Prompt:
In the listing below, find the line that contains "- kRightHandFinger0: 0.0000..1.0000" and the line that contains "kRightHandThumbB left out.". Quote both and every line between them, exactly, and nothing more.

Data extract:
--- START ---

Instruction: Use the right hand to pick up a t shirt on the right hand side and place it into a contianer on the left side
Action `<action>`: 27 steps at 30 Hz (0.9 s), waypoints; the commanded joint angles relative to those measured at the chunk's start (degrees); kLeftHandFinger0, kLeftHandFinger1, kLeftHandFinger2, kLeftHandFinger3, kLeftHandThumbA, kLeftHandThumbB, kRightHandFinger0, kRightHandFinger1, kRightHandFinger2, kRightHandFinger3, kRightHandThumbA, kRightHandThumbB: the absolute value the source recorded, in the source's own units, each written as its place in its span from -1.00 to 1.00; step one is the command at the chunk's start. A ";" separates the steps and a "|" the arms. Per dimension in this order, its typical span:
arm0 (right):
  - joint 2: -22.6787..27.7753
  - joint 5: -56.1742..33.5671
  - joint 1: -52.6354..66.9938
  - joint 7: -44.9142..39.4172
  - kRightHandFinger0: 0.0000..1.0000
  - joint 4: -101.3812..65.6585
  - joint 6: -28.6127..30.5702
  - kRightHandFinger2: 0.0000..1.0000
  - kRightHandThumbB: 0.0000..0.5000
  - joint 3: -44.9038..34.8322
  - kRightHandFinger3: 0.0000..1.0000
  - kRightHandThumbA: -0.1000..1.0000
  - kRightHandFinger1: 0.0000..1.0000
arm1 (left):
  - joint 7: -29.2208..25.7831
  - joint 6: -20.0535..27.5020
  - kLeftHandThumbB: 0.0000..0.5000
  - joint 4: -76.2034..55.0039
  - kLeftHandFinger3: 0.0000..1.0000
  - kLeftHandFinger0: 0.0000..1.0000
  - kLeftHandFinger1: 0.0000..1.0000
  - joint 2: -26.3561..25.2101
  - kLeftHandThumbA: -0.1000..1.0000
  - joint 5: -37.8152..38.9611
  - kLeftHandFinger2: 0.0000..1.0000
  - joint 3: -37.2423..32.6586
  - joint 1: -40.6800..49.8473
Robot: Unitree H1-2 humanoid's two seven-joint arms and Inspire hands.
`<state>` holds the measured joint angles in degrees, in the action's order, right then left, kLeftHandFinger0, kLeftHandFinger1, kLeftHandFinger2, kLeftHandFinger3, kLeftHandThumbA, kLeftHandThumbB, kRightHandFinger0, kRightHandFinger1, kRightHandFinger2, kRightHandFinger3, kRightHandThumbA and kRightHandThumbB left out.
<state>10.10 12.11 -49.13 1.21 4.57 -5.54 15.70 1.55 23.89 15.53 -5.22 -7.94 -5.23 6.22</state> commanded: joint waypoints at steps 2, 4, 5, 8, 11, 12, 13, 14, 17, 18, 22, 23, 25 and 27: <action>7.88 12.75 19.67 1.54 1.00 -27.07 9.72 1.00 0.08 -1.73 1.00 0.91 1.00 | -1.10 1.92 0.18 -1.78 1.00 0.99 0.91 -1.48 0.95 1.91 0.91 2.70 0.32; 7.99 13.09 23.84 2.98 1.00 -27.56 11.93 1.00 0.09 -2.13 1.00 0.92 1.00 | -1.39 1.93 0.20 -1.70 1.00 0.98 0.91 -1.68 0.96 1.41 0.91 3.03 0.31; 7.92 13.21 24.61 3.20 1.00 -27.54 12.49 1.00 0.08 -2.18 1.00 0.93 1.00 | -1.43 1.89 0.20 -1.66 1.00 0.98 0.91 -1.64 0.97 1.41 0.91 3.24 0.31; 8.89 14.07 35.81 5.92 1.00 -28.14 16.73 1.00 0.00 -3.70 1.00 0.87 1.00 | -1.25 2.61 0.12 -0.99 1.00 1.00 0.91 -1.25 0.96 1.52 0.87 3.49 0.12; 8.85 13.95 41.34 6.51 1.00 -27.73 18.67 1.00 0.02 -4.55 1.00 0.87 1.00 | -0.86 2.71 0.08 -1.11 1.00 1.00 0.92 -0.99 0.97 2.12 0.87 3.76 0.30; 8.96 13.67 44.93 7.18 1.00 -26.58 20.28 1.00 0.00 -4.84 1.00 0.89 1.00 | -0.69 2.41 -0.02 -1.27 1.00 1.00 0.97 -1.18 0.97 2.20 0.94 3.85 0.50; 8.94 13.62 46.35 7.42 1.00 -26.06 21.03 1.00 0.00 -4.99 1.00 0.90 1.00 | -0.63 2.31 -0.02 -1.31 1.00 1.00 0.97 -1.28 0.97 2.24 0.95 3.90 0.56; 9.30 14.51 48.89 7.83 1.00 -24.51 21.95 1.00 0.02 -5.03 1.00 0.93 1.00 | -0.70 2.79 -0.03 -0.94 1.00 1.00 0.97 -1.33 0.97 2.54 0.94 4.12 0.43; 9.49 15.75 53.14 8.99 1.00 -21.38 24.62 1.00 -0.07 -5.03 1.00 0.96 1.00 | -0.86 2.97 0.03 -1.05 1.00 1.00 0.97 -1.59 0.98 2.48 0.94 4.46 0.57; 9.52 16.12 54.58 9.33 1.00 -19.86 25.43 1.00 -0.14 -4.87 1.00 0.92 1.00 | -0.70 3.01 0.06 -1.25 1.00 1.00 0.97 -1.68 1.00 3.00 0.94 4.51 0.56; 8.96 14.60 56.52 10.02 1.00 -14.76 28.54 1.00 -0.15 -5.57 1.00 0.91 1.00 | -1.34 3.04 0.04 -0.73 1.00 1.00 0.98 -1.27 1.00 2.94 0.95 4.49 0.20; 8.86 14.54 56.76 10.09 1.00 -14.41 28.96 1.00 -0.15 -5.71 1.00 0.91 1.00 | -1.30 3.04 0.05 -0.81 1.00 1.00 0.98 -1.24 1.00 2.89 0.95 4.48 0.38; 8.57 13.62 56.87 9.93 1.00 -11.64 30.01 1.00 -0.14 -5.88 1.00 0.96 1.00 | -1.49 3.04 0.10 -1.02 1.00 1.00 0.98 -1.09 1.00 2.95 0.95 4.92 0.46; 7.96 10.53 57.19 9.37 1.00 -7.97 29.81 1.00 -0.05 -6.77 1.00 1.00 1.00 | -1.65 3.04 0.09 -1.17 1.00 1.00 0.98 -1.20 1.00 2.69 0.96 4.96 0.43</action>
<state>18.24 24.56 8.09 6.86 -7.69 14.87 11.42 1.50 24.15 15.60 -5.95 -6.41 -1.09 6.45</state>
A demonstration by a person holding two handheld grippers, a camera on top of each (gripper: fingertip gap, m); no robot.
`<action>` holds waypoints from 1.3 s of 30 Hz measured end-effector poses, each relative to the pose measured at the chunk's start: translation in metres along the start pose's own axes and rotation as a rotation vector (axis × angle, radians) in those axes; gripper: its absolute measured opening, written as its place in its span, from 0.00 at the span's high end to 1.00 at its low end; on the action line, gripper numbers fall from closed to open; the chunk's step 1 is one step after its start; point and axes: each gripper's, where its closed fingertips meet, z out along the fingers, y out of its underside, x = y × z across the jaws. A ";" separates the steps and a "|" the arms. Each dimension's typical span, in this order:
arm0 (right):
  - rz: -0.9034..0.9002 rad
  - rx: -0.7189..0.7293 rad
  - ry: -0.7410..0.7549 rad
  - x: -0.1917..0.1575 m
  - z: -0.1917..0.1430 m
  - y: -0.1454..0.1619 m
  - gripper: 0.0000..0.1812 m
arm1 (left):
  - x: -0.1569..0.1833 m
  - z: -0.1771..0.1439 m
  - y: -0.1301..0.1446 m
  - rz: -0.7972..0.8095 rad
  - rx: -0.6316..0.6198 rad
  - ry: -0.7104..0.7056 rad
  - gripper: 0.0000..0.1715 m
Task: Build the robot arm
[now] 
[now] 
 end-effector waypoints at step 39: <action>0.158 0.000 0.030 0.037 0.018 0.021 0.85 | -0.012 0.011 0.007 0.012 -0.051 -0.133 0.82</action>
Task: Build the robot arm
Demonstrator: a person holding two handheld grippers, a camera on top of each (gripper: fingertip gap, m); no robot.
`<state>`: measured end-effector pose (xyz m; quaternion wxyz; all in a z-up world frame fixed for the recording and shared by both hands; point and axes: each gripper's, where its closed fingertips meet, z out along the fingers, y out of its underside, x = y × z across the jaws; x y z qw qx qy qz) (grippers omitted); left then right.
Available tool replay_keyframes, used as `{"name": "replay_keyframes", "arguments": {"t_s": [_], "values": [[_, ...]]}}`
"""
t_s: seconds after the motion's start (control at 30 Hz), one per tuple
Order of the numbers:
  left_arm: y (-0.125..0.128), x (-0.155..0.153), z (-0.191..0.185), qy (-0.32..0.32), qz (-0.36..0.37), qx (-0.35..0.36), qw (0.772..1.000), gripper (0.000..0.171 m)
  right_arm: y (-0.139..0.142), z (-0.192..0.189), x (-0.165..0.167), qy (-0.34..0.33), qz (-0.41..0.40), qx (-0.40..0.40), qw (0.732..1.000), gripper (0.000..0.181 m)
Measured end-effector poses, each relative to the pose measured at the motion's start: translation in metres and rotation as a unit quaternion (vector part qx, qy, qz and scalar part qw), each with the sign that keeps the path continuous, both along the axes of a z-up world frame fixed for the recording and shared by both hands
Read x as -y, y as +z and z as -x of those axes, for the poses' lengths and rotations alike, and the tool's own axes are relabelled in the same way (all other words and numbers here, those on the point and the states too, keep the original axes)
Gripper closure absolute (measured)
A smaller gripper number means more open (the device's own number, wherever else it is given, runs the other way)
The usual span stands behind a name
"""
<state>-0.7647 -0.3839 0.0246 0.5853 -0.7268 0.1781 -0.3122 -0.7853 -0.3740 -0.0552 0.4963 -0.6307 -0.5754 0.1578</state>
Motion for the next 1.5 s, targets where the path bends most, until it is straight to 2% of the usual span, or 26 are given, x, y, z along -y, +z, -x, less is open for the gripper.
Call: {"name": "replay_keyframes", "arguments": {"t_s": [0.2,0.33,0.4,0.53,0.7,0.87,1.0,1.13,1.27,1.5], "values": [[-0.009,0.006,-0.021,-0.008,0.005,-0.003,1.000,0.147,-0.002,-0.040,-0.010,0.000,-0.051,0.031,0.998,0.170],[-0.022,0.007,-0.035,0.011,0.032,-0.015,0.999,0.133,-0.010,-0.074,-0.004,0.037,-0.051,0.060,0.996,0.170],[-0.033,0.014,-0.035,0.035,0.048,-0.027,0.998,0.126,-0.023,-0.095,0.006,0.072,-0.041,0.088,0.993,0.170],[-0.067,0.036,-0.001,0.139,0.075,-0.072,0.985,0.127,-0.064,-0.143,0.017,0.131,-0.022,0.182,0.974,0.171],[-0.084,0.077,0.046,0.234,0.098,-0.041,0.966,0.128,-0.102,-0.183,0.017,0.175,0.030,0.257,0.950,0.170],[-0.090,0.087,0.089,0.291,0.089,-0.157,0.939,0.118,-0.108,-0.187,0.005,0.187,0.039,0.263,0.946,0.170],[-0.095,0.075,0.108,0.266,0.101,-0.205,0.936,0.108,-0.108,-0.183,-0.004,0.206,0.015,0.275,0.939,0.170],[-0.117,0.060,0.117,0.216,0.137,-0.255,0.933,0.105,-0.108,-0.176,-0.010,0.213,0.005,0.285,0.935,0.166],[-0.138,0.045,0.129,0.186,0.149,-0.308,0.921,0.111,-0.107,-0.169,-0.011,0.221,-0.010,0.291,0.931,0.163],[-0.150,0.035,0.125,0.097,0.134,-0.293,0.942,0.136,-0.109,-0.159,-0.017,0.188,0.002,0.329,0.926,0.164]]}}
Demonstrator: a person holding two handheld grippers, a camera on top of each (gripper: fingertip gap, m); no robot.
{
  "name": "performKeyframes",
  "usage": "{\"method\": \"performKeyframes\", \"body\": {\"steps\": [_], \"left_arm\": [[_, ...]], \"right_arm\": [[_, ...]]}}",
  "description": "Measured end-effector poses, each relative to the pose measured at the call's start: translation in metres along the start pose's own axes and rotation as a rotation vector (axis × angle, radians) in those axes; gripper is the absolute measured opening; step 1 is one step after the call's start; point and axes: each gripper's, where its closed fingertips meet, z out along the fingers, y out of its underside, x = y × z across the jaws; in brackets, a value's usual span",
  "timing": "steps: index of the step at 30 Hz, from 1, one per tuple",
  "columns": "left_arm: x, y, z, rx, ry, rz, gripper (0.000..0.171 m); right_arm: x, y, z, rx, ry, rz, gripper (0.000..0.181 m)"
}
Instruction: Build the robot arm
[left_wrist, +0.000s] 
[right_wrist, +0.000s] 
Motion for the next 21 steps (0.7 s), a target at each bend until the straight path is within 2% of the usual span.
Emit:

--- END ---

Completed task:
  - kRightHandFinger0: 0.0000..1.0000
  - joint 4: -101.3812..65.6585
  - joint 6: -28.6127..30.5702
  - kRightHandFinger2: 0.0000..1.0000
  - kRightHandThumbB: 0.0000..0.5000
  - joint 3: -44.9038..34.8322
  - kRightHandFinger3: 0.0000..1.0000
  - kRightHandThumbA: -0.1000..1.0000
  - kRightHandFinger1: 0.0000..1.0000
arm1 (left):
  - joint 7: -29.2208..25.7831
  - joint 6: -20.0535..27.5020
  - kLeftHandThumbB: 0.0000..0.5000
  - joint 4: -76.2034..55.0039
  - kLeftHandFinger3: 0.0000..1.0000
  - kLeftHandFinger0: 0.0000..1.0000
  - kLeftHandFinger1: 0.0000..1.0000
  - joint 2: -26.3561..25.2101
  - kLeftHandThumbA: -0.1000..1.0000
  - joint 5: -37.8152..38.9611
  - kLeftHandFinger2: 0.0000..1.0000
  - joint 3: -37.2423..32.6586
  - joint 1: -40.6800..49.8473
Robot: Unitree H1-2 humanoid's two seven-joint arms and Inspire hands.
`<state>` holds the measured joint angles in degrees, in the action's order, right then left, kLeftHandFinger0, kLeftHandFinger1, kLeftHandFinger2, kLeftHandFinger3, kLeftHandThumbA, kLeftHandThumbB, kRightHandFinger0, kRightHandFinger1, kRightHandFinger2, kRightHandFinger3, kRightHandThumbA and kRightHandThumbB left out.

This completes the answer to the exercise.